Member of the Legislative Assembly of Nunavut for Nanulik
- In office September 2003 – October 27, 2008
- Preceded by: James Arvaluk
- Succeeded by: Johnny Ningeongan

Personal details
- Born: Coral Harbour, Nunavut
- Party: Non-partisan consensus government (territorial) Conservative (federal)

= Patterk Netser =

Canadian Inuk politician

Patterk Netser is a Canadian Inuk politician, who was the Member of the Legislative Assembly for the electoral district of Nanulik in the Legislative Assembly of Nunavut from 2003 to 2008, and was reelected to the legislature in 2017 to represent the new district of Aivilik. He was stripped of his ministerial portfolios after sharing his anti-Black Lives Matter and anti-abortion views on Facebook in mid-to late 2020.

Netser was born in Coral Harbour, Nunavut. Prior to becoming an MLA, Netser was involved in local and territorial education as a member of the Coral Harbour District Education Authority and the regional education board.

Nester was elected to the 1st Nunavut Legislature in a by-election in September 2003. During the fall sitting, the Assembly debated the proposed Human Rights Act 2003. Sexual orientation was one of the prohibited grounds of discrimination in the proposed act. Nestor opposed the inclusion of sexual orientation, and brought a motion to strike the category from the bill. The Assembly rejected his motion, with six in favour, nine opposed and one abstention.

During the 5th Nunavut Legislature, Netser was named Minister responsible for the Nunavut Housing Corporation and Nunavut Arctic College.
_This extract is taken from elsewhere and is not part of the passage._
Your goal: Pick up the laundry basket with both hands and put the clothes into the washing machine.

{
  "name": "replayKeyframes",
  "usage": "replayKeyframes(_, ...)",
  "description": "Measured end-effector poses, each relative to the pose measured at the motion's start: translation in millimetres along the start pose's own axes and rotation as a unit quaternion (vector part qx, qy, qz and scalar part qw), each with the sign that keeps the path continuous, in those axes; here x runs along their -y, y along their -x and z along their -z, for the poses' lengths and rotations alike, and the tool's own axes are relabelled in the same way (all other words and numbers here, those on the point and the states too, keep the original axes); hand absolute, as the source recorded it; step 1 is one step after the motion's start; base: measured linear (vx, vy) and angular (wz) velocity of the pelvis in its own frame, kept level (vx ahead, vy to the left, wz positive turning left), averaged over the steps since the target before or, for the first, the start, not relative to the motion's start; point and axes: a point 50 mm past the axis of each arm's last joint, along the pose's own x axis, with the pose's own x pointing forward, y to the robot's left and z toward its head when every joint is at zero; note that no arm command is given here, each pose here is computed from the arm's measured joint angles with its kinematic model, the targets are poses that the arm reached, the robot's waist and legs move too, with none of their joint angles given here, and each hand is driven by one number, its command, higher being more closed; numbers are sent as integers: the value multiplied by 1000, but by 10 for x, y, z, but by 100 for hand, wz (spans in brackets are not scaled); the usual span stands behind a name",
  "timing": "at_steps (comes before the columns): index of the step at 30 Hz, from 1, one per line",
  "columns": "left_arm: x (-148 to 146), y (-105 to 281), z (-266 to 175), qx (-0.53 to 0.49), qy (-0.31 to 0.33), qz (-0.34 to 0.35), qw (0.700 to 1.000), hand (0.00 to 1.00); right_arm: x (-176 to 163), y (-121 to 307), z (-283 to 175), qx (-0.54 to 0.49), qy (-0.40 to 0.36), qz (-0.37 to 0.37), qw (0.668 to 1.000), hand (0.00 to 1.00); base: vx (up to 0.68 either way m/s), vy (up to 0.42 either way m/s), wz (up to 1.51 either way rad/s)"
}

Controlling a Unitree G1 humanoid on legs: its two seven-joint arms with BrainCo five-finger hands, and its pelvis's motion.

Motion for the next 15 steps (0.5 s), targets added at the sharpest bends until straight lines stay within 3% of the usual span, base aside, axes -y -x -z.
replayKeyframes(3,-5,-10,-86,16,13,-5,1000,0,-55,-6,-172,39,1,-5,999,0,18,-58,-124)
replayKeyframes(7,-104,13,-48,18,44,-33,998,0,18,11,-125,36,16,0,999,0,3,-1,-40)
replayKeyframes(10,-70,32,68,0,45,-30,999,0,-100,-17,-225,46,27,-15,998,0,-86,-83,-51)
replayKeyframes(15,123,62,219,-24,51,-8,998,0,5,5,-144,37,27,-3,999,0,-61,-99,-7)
In early October 2020, Netser made a controversial Facebook post about abortion and the Black Lives Matter movement. Shortly afterwards, Premier Joe Savikataaq stripped Netser of all his portfolios. Due to Nunavut's non-partisan consensus government, the composition of Cabinet is determined by a vote of all members, and Netser was not formally removed from the Cabinet of Nunavut until October 23, 2020. Fourteen members voted for Netser's removal, three against (including Netser himself), and one abstaining. Three additional MLAs were not present at the sitting.

==Federal politics==
Netser is affiliated with the federal Conservative Party. He endorsed Leslyn Lewis in the 2020 leadership election.